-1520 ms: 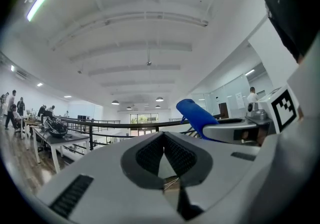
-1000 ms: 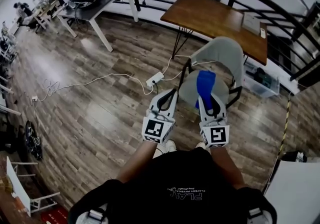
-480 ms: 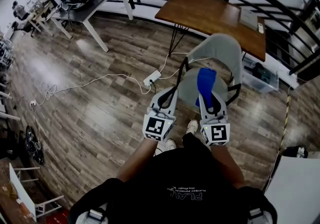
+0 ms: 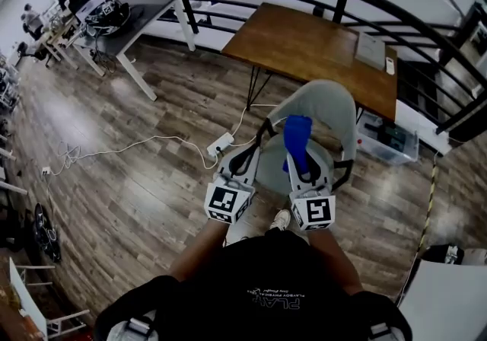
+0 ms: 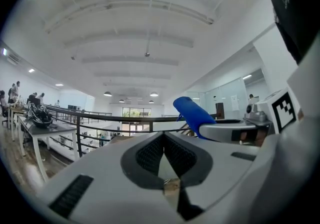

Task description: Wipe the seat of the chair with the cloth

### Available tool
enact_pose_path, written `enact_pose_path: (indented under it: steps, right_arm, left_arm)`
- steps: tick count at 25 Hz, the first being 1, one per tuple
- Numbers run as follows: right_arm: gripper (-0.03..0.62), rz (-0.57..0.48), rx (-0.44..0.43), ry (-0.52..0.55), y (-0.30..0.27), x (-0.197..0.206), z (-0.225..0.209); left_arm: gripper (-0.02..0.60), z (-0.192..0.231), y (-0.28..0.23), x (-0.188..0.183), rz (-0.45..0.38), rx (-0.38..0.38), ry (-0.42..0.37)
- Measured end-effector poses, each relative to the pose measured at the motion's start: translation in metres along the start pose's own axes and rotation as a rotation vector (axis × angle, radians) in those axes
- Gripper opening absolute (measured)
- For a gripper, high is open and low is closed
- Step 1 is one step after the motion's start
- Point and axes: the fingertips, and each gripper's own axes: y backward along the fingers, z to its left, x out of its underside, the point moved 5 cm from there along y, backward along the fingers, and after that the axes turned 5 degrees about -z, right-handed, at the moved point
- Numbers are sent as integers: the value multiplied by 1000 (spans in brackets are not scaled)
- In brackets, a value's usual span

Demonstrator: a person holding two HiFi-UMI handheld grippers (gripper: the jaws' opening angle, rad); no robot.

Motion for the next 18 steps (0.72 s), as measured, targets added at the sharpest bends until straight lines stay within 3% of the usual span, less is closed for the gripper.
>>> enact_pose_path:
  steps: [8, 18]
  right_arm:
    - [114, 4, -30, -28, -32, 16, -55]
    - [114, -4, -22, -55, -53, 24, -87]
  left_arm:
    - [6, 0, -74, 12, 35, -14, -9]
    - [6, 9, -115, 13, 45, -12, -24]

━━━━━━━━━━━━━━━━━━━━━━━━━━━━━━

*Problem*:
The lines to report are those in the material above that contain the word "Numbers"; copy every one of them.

*Exercise output*:
- Numbers run as follows: right_arm: gripper (-0.03..0.62), rz (-0.57..0.48), rx (-0.44..0.43), ry (-0.52..0.55), y (-0.30..0.27), x (-0.197..0.206), z (-0.225..0.209); left_arm: gripper (-0.02..0.60), z (-0.192..0.231), y (-0.28..0.23), x (-0.188..0.183), rz (-0.45..0.38), rx (-0.38..0.38), ry (-0.42..0.37)
- Numbers are sent as integers: the value multiplied by 1000 (spans in brackets are not scaled)

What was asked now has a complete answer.